The middling "Locker 13" is a "Twilight Zone"-like anthology of quasi-chilling stories mostly unified by an unlucky little storage closet and the theme of choices and consequences.
Featuring five short yarns, each spun out by its own writer and director, the film takes a decidedly old-fashioned approach to situation and character. The result is an alternately creaky and intriguing ride, one of earnest ambition and dashed potential.
More consistent is the array of knowing performances, led by the dependable Jon Gries ("Napoleon Dynamite") as Archie, a western-themed tourist park manager who wryly relates the film's first four cautionary tales to ex-con Skip (Jason Spisak), the attraction's shaky new night janitor.
This quartet of stories includes a prizefighter on the skids (Ricky Schroder) navigating a pair of deadly boxing gloves; a new recruit (Bart Johnson) to a secret men's club facing a treacherous initiation; a suicidal young guy (Alexander Polinsky) befriended by an unexpected advocate (Jason Marsden); and a hit man (Rick Hoffman) turning the tables on three women, one of whom hired him to kill an alleged creep (Thomas Calabro). The boxing tale packs some punch, but the others, although watchable, prove random and underwhelming.

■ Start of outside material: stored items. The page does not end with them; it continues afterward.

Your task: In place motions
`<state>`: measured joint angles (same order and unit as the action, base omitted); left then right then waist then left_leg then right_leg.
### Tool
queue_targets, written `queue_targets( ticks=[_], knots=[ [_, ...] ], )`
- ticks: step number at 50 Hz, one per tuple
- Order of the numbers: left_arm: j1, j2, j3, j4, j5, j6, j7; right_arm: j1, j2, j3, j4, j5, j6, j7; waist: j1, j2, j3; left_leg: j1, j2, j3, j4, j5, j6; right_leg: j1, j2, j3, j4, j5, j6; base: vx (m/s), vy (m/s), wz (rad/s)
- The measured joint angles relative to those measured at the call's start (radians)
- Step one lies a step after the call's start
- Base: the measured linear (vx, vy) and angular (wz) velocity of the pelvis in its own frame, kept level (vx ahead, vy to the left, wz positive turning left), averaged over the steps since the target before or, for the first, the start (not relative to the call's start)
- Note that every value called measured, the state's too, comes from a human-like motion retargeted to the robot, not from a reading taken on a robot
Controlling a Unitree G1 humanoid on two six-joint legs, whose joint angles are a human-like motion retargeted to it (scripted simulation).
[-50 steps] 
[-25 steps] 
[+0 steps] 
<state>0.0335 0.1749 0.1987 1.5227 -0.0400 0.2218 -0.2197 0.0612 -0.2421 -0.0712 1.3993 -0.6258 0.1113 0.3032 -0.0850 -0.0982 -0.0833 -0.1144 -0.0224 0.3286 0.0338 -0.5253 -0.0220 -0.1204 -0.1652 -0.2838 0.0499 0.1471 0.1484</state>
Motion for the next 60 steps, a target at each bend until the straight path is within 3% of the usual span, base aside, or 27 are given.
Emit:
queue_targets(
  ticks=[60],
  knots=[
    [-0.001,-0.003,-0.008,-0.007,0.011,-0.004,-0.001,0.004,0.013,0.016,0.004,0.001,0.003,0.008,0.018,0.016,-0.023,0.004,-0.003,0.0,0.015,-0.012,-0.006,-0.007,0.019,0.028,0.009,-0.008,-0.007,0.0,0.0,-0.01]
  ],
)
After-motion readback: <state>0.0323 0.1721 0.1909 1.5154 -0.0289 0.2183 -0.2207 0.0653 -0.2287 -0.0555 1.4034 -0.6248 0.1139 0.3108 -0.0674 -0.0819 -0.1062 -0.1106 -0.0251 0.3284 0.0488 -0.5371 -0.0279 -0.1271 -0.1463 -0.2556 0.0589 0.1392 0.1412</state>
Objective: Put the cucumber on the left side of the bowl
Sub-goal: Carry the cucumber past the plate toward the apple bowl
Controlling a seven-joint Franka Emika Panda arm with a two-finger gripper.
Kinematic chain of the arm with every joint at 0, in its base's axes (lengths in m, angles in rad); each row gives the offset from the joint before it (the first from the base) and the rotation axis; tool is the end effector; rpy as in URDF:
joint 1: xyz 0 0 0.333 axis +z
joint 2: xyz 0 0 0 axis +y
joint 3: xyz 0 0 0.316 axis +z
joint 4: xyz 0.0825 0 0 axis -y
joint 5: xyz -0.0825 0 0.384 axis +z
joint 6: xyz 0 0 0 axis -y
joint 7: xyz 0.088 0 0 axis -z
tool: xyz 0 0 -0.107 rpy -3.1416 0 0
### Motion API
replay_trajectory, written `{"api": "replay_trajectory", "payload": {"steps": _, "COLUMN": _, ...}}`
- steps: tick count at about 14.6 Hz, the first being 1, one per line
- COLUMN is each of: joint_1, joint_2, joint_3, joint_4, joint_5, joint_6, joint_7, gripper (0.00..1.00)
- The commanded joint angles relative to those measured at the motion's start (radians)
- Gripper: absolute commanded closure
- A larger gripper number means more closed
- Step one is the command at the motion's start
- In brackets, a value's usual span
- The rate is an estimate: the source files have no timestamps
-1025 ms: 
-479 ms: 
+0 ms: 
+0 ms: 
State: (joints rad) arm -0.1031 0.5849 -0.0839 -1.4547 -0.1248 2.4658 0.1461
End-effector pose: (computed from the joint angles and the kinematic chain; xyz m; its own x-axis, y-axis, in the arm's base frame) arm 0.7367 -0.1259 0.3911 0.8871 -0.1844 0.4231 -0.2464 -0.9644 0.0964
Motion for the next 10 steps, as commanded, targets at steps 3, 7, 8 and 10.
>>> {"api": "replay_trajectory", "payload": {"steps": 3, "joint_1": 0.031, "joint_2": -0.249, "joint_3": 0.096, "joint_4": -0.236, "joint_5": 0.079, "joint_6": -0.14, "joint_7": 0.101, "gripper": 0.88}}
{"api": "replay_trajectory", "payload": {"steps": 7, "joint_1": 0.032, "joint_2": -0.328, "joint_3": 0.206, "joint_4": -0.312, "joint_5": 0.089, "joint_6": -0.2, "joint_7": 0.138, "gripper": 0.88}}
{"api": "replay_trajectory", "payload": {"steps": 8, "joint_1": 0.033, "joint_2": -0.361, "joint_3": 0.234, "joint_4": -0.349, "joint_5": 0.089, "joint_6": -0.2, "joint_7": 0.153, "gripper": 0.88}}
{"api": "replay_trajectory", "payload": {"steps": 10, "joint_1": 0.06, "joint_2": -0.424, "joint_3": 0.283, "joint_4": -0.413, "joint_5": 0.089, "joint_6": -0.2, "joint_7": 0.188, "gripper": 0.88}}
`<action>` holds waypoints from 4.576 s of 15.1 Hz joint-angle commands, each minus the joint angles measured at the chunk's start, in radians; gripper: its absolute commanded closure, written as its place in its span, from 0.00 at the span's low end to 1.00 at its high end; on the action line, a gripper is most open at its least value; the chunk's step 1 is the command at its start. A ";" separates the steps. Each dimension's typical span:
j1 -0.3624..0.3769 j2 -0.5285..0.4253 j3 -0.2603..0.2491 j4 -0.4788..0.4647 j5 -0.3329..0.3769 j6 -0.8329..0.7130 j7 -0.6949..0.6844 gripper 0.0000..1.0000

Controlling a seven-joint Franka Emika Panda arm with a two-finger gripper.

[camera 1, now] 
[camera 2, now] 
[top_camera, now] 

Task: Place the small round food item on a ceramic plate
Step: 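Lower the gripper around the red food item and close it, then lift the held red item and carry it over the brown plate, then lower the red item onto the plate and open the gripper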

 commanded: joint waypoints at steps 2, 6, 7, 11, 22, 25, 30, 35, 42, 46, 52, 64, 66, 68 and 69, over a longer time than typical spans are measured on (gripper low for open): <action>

Best, however, is a fifth passage involving Skip and his vexing doppelganger, who turns up inside the titular locker. Buoyed by Spisak's effectively haunted turn, this section wraps things up with a focus and energy largely missing from the previous stories.
MPAA rating: Rated R for violence
Running time: 1 hour, 30 minutes
Playing at: Laemmle's NoHo 7, North Hollywood. Also on VOD.